• [Work instruction]
Pictures do not belong in your copy. Repeat all the other data exactly.

• [Information provided]
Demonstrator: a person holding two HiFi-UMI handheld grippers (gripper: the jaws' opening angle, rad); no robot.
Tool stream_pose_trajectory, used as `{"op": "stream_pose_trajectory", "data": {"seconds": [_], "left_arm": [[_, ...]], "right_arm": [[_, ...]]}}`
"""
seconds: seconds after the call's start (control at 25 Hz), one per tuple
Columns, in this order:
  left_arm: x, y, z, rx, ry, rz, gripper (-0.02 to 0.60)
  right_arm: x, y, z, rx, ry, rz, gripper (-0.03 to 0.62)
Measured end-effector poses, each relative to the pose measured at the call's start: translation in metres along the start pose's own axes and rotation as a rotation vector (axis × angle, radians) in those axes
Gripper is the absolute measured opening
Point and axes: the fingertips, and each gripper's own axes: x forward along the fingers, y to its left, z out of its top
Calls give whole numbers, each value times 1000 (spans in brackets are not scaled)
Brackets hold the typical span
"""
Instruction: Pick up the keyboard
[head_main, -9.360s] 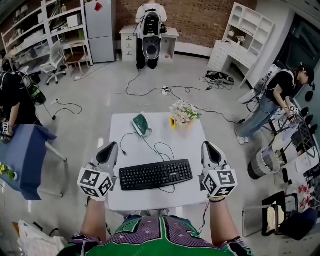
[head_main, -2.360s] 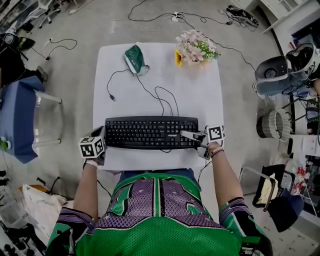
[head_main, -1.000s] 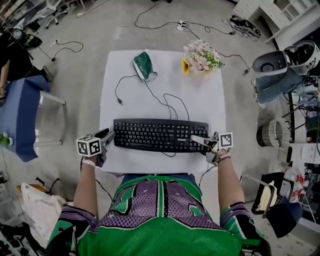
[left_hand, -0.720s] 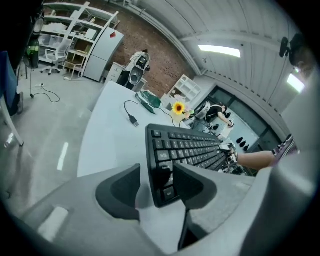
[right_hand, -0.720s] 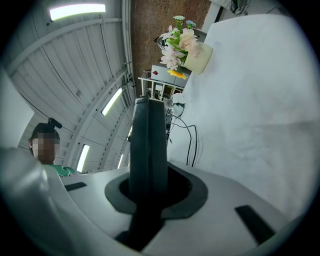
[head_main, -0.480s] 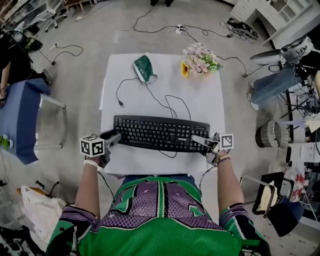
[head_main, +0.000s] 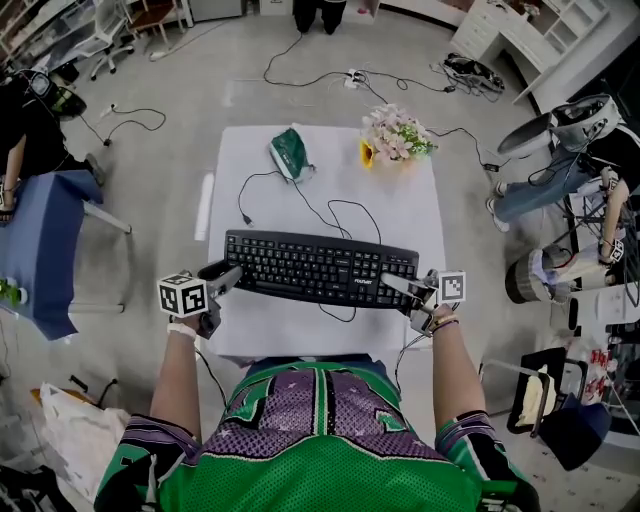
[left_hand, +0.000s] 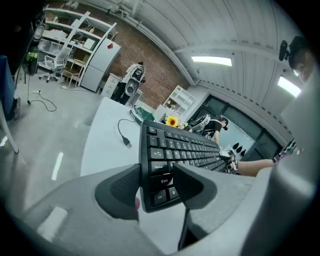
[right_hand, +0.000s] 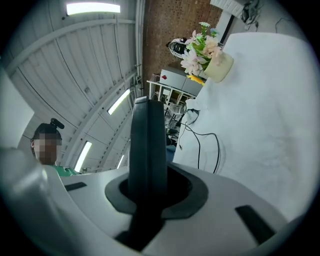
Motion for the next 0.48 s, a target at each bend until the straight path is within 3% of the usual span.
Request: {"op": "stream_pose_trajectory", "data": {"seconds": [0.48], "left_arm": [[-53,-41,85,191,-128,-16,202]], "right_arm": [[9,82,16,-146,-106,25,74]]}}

• [Your solution]
Demonstrator: a person holding two HiFi-UMI handheld grippers (gripper: the jaws' opening angle, rad); no robot.
Tool stream_pose_trajectory, used as `{"op": "stream_pose_trajectory", "data": {"seconds": [_], "left_arm": [[_, ...]], "right_arm": [[_, ...]]}}`
"""
seconds: seconds after the call's start (control at 25 Hz), one per tuple
Columns, in this order:
  left_arm: x, y, z, rx, ry, rz, gripper (-0.02 to 0.60)
  right_arm: x, y, z, rx, ry, rz, gripper (-0.03 to 0.62)
Measured end-effector poses, each relative to the pose measured at the call's start: translation in metres along the start pose's own axes and rotation as a rotation vector (axis × angle, radians) in those axes
Gripper is the absolute measured opening
Point and axes: the fingertips, and each gripper's own axes: x forward along the fingers, y to its left, z out of its top
Calls give whole numbers, each value times 1000 (spans in brackets are not scaled)
Brackets hold the typical span
"""
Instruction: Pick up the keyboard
[head_main, -9.360s] 
[head_main, -2.360s] 
[head_main, -1.000s] 
[left_hand, -0.720s] 
[right_hand, -0.720s] 
[head_main, -0.480s] 
[head_main, +0.000s] 
[left_hand, +0.000s] 
[right_hand, +0.000s] 
Motion for the next 0.48 s, a target at each bend until the straight path is within 3% of the usual span.
Request: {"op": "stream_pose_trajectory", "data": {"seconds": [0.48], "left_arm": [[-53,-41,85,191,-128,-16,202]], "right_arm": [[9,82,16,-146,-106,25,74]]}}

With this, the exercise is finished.